Posted By Syrup and Biscuits On March 8, 2011 @ 1:03 am In Blog | 21 Comments

Mr. Lovell Brooks’ store was just down the street from where my grandparents lived in the Cotton Mill Village in Geneva, AL. It was an old-timey store where my grandparents, Payton and Virginia Phillips, ”traded” as Granddaddy called it, for no telling how many years. Mr. Brooks was there before the retail grocery stores came to town. He beat the Piggly Wiggly and the IGA. My grandparents were loyal to Mr. Brooks and his store, whose fate is unclear to me. My hunch is that the retail chains probably forced the closing of his store, either single-handedly or in conjunction with his health and advancing age.

A favorite story of mine involving Granddaddy also includes Mr. Brooks. After we arrived home from “trading” with Mr. Brooks, something prompted Granddaddy to count his money. Responding to the look of sheer puzzlement on his face, Granny asked what was wrong. He pondered and pondered and finally said, “I just sho’ think they made a mistake in countin’ out my change. I come away with $1.65 cents more than I should of.” Each of you can silently decide how you might handle this moral dilemma. Granddaddy handled it in only the way his character would allow–he promptly got back in his car, drove to Mr. Brooks’ store and returned the $1.65. That’s the stock from which I’m made.

Unfortunately, I have only been able to come up with one photo of Mr. Brooks’ store . The picture below, from the 1950s, is of Sara Hatcher Hundley and Faye Riley Owens taken inside the store. Sara, right, was related to Mr. Brooks.



I will have to rely on my mind’s eye to take you on a virtual tour. Let’s hope the lens isn’t covered with cobwebs.

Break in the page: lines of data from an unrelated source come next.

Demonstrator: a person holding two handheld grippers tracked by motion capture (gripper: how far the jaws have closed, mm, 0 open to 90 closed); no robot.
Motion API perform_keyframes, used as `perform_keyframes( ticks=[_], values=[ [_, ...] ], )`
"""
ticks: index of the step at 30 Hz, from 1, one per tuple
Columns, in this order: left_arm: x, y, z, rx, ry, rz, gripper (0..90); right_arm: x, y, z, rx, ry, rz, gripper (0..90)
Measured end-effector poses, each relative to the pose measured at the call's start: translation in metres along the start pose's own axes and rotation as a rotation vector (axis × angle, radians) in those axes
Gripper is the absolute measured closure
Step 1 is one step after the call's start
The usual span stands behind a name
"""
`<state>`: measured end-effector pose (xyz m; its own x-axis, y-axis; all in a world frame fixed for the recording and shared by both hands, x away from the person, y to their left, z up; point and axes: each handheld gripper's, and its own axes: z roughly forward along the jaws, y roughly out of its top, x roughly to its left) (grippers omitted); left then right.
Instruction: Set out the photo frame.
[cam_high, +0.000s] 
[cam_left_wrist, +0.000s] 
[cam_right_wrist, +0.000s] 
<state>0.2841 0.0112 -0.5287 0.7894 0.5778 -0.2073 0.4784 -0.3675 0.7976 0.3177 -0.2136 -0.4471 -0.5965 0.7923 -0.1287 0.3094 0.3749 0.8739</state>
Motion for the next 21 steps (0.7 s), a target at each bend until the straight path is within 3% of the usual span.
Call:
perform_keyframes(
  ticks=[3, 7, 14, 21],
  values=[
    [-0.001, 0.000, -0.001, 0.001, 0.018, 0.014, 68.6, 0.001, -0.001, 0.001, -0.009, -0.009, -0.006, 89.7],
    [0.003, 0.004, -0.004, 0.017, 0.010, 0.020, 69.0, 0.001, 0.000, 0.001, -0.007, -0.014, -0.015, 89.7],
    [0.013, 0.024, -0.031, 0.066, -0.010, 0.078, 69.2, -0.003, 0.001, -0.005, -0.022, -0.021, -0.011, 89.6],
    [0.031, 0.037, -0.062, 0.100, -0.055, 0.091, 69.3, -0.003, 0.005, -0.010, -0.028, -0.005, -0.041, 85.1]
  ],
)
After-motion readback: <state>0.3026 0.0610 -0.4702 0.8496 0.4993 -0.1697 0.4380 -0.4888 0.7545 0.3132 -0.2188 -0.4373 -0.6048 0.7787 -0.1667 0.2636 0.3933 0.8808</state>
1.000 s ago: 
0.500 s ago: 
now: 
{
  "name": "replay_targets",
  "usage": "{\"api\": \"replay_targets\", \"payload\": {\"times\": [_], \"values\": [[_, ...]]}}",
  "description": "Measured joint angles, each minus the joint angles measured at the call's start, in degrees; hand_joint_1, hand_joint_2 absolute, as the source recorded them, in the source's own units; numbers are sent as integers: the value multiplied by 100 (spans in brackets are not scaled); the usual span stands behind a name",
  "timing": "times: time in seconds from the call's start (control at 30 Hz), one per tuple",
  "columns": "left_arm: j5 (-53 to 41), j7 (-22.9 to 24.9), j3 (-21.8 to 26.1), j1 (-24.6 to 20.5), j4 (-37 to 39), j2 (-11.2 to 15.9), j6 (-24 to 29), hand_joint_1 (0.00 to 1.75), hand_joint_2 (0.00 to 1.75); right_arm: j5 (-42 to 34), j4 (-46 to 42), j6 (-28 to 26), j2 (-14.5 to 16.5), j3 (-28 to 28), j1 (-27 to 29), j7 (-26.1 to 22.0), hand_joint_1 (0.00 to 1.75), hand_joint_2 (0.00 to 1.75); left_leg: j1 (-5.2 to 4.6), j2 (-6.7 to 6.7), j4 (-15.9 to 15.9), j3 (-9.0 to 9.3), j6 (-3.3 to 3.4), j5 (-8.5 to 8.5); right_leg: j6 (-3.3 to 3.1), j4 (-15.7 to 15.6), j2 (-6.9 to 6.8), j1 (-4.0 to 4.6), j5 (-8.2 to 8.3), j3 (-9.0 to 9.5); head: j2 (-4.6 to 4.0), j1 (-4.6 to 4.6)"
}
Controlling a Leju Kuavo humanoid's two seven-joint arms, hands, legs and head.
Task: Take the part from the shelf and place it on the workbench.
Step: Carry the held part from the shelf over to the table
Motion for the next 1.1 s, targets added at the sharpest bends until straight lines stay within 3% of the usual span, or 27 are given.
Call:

The store was located on the part of the main highway that was pretty close to town, the kind of downtown common to small towns where you park at an angle in front of the stores. It was a small store with parking for only a few cars in front. My recollection of a wooden facade and a single gas pump might not be entirely accurate. But that’s how I remember it, nonetheless. As you entered the front door, you just about ran smack dab into the checkout counter that housed the single cash register. Behind the cash register were shelves that contained items such as stick candy. Below is a candy jar that Granny and Granddaddy got for me from Mr. Brooks. Different flavors of stick candy, such as peppermint and perhaps orange and lemon, were in the jar. I mostly remember the peppermint.



The shelves behind the cash register held other things, too. Maybe tobacco products. Maybe Goody Powders and black plastic combs. I only need to remember the stick candy.

To the right was a freezer chest that contained ice cream bars and popsicles. I had one or two ice creams from this freezer chest. You pulled up the top and freezing sweet-smelling air rushed at you. So refreshing on a hot, humid Alabama summer day. If there was a “Coca-Cola” machine, I can’t picture it in my mind but it probably would have been here, too. And it would have those little 6 1/2 ounce bottles. There were a few aisles throughout the store where various food items were shelved. The very back of the store contained the meat counter. You selected your meat from the cuts on display and had them packaged. I don’t remember how much inventory this store had in the way of hardware items. That may have been on the left of the store away from the stuff that I cared anything about. But, back in the store was another case for dairy and frozen food. In that case is where we got these little frozen pies that we were crazy about. There were three flavors–lemon, coconut and chocolate. We would never buy chocolate because Granny didn’t like chocolate. We made up for it with the consumption of the lemon and coconut pies, though. The brand name of these little frozen pies is lost in my mind and I just can’t seem to find where it’s filed. It seems to me the pies were smaller than a regular 9-inch pie. The flavor of the pies wasn’t remarkable, but the sweetness of the memory is overwhelming. We would make special trips to the store just to buy these pies. They were a treat.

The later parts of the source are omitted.